JCPenny (JCP) has been making a comeback.  The oft-beaten retailer is set to announce earnings next week, on May 15th, and by all reports it should be a positive one.  This is not a position I’d be willing to hold for the long term (that’s a bit hard to stomach when I’d never even consider shopping there), but I think it could provide a shorter term gain for a few reasons.

First, as I posted last week, consumer spending has me optimistic about retail in general.  The big consumer spending numbers, coupled with good recent employment news, makes me think the next set of retailers’ earnings reports will be generally positive. 
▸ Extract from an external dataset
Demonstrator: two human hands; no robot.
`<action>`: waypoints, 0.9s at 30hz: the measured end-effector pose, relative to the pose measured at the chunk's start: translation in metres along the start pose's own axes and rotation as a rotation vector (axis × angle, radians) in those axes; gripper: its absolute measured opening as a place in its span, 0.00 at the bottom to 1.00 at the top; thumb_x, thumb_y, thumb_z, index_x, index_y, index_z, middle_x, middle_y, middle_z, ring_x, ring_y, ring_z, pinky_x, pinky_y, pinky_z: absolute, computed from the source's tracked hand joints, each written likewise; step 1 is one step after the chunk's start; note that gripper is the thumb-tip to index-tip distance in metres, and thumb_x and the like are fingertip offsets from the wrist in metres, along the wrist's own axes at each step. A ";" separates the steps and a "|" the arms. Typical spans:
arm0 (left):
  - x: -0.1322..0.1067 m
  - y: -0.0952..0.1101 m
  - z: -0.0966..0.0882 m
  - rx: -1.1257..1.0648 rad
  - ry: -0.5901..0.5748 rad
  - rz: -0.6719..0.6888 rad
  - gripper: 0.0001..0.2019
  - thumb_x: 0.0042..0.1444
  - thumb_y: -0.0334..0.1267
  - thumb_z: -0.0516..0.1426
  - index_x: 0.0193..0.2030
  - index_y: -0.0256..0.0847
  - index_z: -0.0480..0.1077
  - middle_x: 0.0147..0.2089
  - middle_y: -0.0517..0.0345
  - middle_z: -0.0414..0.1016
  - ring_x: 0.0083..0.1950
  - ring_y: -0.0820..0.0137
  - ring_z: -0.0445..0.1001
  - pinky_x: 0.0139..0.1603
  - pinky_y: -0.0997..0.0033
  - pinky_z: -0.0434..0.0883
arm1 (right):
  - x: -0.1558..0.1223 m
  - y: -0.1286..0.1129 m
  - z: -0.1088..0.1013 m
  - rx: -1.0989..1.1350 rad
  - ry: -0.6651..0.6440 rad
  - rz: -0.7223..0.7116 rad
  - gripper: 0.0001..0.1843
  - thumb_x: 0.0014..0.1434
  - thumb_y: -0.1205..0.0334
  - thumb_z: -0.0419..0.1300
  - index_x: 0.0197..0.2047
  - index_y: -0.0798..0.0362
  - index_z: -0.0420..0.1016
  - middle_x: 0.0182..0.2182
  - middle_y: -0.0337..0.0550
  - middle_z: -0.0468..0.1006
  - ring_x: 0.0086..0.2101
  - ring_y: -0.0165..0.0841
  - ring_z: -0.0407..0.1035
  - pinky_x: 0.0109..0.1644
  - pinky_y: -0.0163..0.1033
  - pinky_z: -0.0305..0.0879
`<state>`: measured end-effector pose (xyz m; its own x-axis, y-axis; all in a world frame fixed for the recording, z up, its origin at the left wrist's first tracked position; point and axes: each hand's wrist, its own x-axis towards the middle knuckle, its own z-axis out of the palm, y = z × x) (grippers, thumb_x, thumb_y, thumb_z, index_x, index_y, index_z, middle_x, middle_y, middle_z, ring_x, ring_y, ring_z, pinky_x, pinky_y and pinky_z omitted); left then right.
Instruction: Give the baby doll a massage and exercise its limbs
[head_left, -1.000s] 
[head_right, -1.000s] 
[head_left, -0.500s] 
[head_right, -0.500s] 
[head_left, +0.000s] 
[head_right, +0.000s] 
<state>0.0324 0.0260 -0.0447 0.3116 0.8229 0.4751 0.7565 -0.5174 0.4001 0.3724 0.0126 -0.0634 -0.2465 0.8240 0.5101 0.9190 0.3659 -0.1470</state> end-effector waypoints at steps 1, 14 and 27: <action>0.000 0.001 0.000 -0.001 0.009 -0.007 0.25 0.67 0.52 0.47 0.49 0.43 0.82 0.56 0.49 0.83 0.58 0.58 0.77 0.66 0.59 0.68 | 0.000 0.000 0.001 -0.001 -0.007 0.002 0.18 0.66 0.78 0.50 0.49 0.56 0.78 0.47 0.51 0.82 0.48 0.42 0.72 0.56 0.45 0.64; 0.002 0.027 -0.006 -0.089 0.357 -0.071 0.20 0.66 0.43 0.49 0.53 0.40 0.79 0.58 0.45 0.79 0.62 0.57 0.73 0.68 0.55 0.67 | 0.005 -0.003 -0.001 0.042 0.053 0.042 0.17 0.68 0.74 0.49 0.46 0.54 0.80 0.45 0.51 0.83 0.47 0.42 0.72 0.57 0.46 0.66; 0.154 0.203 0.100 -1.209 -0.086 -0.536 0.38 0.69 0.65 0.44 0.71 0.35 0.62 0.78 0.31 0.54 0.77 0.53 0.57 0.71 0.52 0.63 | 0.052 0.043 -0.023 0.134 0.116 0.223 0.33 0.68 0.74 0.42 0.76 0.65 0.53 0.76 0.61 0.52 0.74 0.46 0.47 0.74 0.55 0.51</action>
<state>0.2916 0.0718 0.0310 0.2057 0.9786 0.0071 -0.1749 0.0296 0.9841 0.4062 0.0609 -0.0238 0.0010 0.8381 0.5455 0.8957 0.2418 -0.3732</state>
Second, JCPenny has been getting a lot of new love in the market.  The stock just got upgraded by UBS and Citigroup, sending the price up a bit.  This follows on the heels of the company’s last earnings report in February, which showed positive news.  JCP reported a loss of $0.68 per share, compared to a projected $0.85 loss per share, and the stock shot up 16% right after the announcement.  Again, the positive climate overall for retailers has me thinking JCP can repeat this performance again.

Finally, I like JCP from an intrinsic value perspective.  If you added up the book values of JCP’s cash and real estate holdings and divided it by the number of shares outstanding, you’d get about $11 per share.  That means that even if JCPenny just called it a day, closed its doors, and liquidated all of its holdings; it would be worth $11 per share.  That’s nearly 25% higher than the $9 per share the stock is trading at right now.  So in the absolute worst case scenario, investors getting in now wouldn’t be too bad off.

That being said, that cash position may not  be sustainable for the long term if JCPenny continues to be unprofitable and burn through its cash.  But for the time being it’s a very nice cushion for investors.